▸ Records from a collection
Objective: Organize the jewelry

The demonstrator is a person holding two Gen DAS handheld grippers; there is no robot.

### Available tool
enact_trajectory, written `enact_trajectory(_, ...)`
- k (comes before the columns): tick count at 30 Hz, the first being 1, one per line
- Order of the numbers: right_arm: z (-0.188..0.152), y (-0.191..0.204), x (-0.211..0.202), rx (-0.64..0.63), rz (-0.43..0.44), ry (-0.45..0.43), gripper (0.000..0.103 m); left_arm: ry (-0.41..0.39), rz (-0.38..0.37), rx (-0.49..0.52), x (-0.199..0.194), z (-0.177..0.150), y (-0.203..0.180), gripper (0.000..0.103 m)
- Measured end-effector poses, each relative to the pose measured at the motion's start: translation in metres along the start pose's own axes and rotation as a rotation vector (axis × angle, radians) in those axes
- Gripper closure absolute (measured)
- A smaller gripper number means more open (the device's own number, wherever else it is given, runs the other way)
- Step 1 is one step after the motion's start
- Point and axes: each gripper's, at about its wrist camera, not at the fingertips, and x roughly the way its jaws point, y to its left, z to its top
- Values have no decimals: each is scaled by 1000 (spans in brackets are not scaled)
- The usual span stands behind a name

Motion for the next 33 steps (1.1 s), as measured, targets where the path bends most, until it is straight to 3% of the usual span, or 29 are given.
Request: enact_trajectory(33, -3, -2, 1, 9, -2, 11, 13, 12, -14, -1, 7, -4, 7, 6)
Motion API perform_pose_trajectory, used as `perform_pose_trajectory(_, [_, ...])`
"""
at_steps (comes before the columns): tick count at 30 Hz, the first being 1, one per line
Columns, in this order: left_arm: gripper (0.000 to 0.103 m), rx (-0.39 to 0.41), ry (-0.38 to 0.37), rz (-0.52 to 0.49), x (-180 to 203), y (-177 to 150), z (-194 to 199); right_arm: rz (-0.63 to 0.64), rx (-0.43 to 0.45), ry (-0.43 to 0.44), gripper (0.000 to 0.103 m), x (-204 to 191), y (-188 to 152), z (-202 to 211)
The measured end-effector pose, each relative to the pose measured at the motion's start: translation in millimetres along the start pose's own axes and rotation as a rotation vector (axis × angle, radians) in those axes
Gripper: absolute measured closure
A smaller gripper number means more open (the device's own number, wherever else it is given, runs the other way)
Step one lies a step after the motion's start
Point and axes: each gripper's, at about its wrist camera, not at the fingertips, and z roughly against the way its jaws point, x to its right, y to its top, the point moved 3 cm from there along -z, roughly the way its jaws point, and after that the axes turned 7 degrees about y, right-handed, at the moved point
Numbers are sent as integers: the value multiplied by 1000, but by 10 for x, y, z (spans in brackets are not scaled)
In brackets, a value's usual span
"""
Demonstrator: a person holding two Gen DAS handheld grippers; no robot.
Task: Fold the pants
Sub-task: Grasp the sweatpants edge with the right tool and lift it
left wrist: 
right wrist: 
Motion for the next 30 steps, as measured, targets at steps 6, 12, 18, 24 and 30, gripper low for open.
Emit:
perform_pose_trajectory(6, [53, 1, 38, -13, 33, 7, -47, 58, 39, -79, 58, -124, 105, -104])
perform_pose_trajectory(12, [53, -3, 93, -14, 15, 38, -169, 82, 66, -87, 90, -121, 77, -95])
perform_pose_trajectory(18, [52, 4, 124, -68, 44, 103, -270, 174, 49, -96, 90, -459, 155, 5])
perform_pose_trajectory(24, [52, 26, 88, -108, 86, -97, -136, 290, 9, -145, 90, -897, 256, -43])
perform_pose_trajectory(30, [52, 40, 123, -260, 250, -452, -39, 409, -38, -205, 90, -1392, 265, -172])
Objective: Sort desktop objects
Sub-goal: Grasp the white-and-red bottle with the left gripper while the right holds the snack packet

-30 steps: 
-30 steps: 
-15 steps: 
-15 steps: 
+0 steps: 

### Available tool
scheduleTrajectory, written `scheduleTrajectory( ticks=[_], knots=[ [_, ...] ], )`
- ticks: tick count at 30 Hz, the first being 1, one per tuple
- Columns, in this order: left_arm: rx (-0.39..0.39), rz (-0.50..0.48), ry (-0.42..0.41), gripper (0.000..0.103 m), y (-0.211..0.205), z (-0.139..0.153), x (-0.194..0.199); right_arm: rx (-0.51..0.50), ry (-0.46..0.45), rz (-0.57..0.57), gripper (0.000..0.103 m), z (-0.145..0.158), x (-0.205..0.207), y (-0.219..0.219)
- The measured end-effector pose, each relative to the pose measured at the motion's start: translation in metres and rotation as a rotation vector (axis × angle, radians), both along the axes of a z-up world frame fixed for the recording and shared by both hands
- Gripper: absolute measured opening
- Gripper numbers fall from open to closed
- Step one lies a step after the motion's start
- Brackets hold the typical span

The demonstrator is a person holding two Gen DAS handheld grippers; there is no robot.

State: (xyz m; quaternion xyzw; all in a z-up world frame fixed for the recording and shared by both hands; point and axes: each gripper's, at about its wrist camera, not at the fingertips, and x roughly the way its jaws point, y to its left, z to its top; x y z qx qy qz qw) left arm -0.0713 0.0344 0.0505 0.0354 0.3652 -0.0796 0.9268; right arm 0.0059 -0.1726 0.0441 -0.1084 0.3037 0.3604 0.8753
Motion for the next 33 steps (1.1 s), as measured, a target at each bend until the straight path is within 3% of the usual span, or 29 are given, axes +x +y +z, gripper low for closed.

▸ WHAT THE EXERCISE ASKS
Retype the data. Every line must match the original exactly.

▸ RESULT FOR THIS TASK
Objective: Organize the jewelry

The demonstrator is a person holding two Gen DAS handheld grippers; there is no robot.

### Available tool
enact_trajectory, written `enact_trajectory(_, ...)`
- k (comes before the columns): tick count at 30 Hz, the first being 1, one per line
- Order of the numbers: right_arm: z (-0.188..0.152), y (-0.191..0.204), x (-0.211..0.202), rx (-0.64..0.63), rz (-0.43..0.44), ry (-0.45..0.43), gripper (0.000..0.103 m); left_arm: ry (-0.41..0.39), rz (-0.38..0.37), rx (-0.49..0.52), x (-0.199..0.194), z (-0.177..0.150), y (-0.203..0.180), gripper (0.000..0.103 m)
- Measured end-effector poses, each relative to the pose measured at the motion's start: translation in metres along the start pose's own axes and rotation as a rotation vector (axis × angle, radians) in those axes
- Gripper closure absolute (measured)
- A smaller gripper number means more open (the device's own number, wherever else it is given, runs the other way)
- Step 1 is one step after the motion's start
- Point and axes: each gripper's, at about its wrist camera, not at the fingertips, and x roughly the way its jaws point, y to its left, z to its top
- Values have no decimals: each is scaled by 1000 (spans in brackets are not scaled)
- The usual span stands behind a name

Motion for the next 33 steps (1.1 s), as measured, targets where the path bends most, until it is straight to 3% of the usual span, or 29 are given.
Request: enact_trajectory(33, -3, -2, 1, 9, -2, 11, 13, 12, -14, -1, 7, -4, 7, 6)
Motion API perform_pose_trajectory, used as `perform_pose_trajectory(_, [_, ...])`
"""
at_steps (comes before the columns): tick count at 30 Hz, the first being 1, one per line
Columns, in this order: left_arm: gripper (0.000 to 0.103 m), rx (-0.39 to 0.41), ry (-0.38 to 0.37), rz (-0.52 to 0.49), x (-180 to 203), y (-177 to 150), z (-194 to 199); right_arm: rz (-0.63 to 0.64), rx (-0.43 to 0.45), ry (-0.43 to 0.44), gripper (0.000 to 0.103 m), x (-204 to 191), y (-188 to 152), z (-202 to 211)
The measured end-effector pose, each relative to the pose measured at the motion's start: translation in millimetres along the start pose's own axes and rotation as a rotation vector (axis × angle, radians) in those axes
Gripper: absolute measured closure
A smaller gripper number means more open (the device's own number, wherever else it is given, runs the other way)
Step one lies a step after the motion's start
Point and axes: each gripper's, at about its wrist camera, not at the fingertips, and z roughly against the way its jaws point, x to its right, y to its top, the point moved 3 cm from there along -z, roughly the way its jaws point, and after that the axes turned 7 degrees about y, right-handed, at the moved point
Numbers are sent as integers: the value multiplied by 1000, but by 10 for x, y, z (spans in brackets are not scaled)
In brackets, a value's usual span
"""
Demonstrator: a person holding two Gen DAS handheld grippers; no robot.
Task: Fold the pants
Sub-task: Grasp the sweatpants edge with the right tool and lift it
left wrist: 
right wrist: 
Motion for the next 30 steps, as measured, targets at steps 6, 12, 18, 24 and 30, gripper low for open.
Emit:
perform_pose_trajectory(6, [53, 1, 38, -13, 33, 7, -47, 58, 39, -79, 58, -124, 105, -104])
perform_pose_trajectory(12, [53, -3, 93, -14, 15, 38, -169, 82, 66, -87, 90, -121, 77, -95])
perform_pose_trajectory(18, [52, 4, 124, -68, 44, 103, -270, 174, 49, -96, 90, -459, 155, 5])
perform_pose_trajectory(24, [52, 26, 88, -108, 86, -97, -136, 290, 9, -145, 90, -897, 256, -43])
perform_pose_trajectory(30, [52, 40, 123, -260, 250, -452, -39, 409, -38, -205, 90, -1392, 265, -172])
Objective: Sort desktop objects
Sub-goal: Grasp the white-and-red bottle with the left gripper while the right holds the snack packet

-30 steps: 
-30 steps: 
-15 steps: 
-15 steps: 
+0 steps: 

### Available tool
scheduleTrajectory, written `scheduleTrajectory( ticks=[_], knots=[ [_, ...] ], )`
- ticks: tick count at 30 Hz, the first being 1, one per tuple
- Columns, in this order: left_arm: rx (-0.39..0.39), rz (-0.50..0.48), ry (-0.42..0.41), gripper (0.000..0.103 m), y (-0.211..0.205), z (-0.139..0.153), x (-0.194..0.199); right_arm: rx (-0.51..0.50), ry (-0.46..0.45), rz (-0.57..0.57), gripper (0.000..0.103 m), z (-0.145..0.158), x (-0.205..0.207), y (-0.219..0.219)
- The measured end-effector pose, each relative to the pose measured at the motion's start: translation in metres and rotation as a rotation vector (axis × angle, radians), both along the axes of a z-up world frame fixed for the recording and shared by both hands
- Gripper: absolute measured opening
- Gripper numbers fall from open to closed
- Step one lies a step after the motion's start
- Brackets hold the typical span

The demonstrator is a person holding two Gen DAS handheld grippers; there is no robot.

State: (xyz m; quaternion xyzw; all in a z-up world frame fixed for the recording and shared by both hands; point and axes: each gripper's, at about its wrist camera, not at the fingertips, and x roughly the way its jaws point, y to its left, z to its top; x y z qx qy qz qw) left arm -0.0713 0.0344 0.0505 0.0354 0.3652 -0.0796 0.9268; right arm 0.0059 -0.1726 0.0441 -0.1084 0.3037 0.3604 0.8753
Motion for the next 33 steps (1.1 s), as measured, a target at each bend until the straight path is within 3% of the usual span, or 29 are given, axes +x +y +z, gripper low for closed.

This concludes the response to the exercise.